Arizona State Court Removes a Republican Legislative Candidate from Ballot, but Appeals Court Puts Him Back On

On September 17, a lower state court in Arizona removed Darin Mitchell from the November ballot. He had won the Republican primary in August for State Representative, 13th district. See this story. Mitchell is appealing to the State Court of Appeals, but Maricopa County wants to start printing its ballots tonight. It is not clear that the Republican Party can replace him. UPDATE: on September 18, a state Appeals Court restored him to the ballot. See this story. The reversal came less than an hour before the ballot-printing process was to start. FURTHER UPDATE: the case has been appealed to the State Supreme Court, but the State Supreme Court left him on. See this story.

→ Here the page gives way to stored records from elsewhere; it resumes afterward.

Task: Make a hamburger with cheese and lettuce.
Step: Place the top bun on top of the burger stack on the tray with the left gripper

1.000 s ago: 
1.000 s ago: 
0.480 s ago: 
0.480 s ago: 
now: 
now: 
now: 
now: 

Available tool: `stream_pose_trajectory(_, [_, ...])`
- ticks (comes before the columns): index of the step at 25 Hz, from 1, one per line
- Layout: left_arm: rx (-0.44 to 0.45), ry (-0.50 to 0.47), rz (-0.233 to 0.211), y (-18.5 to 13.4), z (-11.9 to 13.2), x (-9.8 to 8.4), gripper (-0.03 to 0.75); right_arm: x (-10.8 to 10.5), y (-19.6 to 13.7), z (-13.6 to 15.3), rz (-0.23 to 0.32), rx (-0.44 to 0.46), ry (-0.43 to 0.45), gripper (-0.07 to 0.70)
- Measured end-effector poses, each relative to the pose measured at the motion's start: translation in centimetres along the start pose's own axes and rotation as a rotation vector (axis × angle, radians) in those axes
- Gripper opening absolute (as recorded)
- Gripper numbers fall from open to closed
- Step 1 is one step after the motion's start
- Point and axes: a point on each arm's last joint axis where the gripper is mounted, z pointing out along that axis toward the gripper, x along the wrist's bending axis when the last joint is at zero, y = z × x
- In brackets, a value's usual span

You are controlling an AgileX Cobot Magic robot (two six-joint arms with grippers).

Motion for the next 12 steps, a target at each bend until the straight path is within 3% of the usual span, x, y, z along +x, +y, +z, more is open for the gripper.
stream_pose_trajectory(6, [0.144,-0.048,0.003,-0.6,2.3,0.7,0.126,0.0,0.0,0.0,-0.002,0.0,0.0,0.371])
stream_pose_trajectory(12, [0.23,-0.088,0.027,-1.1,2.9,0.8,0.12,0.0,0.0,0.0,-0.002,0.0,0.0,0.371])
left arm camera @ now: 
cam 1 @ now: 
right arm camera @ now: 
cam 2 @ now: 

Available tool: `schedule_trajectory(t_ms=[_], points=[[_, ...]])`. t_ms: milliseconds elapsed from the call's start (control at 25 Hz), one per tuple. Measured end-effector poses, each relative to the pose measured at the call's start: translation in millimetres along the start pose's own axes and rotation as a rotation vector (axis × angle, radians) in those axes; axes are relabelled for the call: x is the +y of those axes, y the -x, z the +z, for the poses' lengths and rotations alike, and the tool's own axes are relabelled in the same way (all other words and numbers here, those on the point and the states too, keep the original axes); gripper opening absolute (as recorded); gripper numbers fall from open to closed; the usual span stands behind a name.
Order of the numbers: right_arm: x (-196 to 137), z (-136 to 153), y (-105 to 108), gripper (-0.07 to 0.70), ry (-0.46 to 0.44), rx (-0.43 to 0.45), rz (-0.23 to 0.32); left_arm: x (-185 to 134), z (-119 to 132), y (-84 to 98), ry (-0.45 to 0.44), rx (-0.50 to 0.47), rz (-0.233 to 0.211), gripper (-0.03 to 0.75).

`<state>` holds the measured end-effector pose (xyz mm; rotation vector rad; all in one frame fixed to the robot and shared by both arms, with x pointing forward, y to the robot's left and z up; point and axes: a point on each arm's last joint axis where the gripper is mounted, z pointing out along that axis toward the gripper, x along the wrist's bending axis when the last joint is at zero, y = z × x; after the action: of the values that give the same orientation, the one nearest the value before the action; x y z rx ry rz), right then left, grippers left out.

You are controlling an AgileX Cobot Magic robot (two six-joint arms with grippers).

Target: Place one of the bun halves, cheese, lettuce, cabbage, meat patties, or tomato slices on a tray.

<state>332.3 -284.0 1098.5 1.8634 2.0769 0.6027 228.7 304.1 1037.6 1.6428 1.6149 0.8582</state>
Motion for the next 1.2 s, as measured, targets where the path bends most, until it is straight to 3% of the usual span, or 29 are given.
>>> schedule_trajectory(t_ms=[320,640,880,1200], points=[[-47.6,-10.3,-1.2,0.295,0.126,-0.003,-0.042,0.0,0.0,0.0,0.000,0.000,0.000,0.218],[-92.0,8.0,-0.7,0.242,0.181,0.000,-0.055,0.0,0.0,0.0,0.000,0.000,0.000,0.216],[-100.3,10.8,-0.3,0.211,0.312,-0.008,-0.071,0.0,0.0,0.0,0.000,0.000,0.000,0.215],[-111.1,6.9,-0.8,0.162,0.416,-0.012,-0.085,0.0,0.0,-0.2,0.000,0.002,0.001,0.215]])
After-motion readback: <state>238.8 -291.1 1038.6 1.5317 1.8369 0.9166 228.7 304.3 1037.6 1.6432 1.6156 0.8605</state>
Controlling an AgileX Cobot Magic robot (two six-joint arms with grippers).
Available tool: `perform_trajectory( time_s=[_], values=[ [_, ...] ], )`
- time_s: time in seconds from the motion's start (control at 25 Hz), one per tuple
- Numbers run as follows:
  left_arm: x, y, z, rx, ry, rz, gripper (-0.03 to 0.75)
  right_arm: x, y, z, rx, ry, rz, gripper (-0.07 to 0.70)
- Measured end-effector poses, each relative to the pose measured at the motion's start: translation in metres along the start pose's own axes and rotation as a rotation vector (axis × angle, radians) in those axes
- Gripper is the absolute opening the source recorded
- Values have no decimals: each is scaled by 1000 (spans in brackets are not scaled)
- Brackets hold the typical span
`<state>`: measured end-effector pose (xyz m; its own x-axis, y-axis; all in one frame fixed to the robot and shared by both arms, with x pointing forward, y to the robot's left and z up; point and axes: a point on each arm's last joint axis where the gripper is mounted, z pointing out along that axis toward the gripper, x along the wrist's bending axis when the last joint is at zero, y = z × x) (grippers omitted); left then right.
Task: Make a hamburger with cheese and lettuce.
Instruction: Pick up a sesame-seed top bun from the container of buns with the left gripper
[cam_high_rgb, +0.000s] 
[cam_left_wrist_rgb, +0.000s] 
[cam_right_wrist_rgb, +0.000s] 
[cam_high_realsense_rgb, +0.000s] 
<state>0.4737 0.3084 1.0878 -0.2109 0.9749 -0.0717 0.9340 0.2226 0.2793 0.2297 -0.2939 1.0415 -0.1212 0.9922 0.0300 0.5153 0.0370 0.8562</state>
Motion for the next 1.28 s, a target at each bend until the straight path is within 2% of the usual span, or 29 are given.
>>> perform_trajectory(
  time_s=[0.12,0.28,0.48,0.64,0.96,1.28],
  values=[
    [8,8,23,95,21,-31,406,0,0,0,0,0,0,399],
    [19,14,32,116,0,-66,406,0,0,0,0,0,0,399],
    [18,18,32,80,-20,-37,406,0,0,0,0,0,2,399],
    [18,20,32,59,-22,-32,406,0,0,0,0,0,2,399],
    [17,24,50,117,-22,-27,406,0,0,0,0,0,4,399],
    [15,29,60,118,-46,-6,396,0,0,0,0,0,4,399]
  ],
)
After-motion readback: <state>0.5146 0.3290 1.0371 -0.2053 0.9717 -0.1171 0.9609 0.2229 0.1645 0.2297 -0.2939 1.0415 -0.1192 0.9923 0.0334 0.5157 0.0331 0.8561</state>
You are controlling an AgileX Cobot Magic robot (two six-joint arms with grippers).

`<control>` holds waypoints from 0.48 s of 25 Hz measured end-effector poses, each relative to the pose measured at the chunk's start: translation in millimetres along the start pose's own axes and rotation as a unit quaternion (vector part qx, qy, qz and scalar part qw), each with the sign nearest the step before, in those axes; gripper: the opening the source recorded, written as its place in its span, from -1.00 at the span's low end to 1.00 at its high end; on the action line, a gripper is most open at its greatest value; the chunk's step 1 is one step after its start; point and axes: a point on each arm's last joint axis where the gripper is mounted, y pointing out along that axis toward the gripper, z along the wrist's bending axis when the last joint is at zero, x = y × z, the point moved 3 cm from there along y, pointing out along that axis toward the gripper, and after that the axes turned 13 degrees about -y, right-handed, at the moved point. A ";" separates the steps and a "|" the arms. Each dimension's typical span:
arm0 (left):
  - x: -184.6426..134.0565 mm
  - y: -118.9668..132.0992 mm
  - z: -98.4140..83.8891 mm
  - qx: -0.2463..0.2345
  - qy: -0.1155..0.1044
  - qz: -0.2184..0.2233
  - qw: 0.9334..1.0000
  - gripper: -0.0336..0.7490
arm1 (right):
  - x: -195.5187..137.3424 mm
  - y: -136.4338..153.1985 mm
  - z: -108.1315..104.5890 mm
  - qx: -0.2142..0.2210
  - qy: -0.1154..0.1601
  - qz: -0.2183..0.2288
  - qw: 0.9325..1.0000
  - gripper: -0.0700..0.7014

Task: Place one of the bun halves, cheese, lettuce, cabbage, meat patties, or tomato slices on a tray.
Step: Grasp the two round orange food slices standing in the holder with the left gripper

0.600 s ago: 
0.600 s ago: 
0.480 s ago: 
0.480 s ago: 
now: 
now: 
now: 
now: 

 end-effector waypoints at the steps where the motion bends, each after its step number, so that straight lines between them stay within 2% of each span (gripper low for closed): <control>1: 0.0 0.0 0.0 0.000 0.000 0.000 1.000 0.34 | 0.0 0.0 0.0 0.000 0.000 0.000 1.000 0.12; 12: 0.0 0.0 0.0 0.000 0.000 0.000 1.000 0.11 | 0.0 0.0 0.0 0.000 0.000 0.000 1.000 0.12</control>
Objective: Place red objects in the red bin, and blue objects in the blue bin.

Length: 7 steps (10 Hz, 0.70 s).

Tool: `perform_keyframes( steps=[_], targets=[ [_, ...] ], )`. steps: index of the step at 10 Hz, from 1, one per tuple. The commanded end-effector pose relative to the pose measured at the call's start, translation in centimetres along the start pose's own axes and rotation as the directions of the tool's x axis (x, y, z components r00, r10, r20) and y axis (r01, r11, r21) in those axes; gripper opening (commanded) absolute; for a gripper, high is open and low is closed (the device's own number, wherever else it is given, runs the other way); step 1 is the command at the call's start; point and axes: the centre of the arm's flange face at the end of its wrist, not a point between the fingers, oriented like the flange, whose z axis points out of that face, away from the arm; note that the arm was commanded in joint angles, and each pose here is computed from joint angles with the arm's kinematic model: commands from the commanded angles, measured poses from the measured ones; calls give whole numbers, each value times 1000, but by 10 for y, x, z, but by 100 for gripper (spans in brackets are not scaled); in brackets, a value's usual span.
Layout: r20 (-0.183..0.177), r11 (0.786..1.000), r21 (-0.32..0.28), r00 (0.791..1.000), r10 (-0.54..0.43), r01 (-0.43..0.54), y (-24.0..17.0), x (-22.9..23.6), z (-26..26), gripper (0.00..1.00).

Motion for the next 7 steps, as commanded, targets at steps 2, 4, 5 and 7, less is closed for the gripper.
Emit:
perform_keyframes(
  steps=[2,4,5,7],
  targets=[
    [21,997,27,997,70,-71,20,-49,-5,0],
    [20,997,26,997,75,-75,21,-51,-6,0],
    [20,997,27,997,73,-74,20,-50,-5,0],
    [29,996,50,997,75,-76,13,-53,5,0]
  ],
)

In Arizona, voters elect two representatives from each state house district. If Mitchell had remained off the ballot and the Republican Party had not replaced him, then write-in votes would have determined the winner. If Mitchell were off the ballot, there would only be one name on the ballot (Republican Steve Montenegro) but the voters are allowed to choose two representatives. No Democrat, no independent, and no minor party member had filed to run in this district. Anyone may file as a declared write-in candidate up until five days before the election.

4 comments

  1. So basically even a green could win.

  2. Get moving here! Fill in these seats with third party and independent candidates!!

  3. How common are these two-member districts? Do the voters get one vote, or two? It seems like an opportunity; a minor party candidate could win with 34% or less, instead of 50% or less.

  4. Richard Winger · · Reply

    #4, no state has limited voting for state or federal office. In all states, for federal and state office, if the voters are electing two representatives, then every voter gets two votes, and every party may run two nominees.

    Limited voting in the U.S. only applies to local elections in certain states.

    States with some multi-member legislative districts are Arizona, Idaho, Maryland, New Hampshire, New Jersey, North Carolina, North Dakota, South Dakota, Vermont, Washington, West Virginia. There were many more states on that list 50 years ago.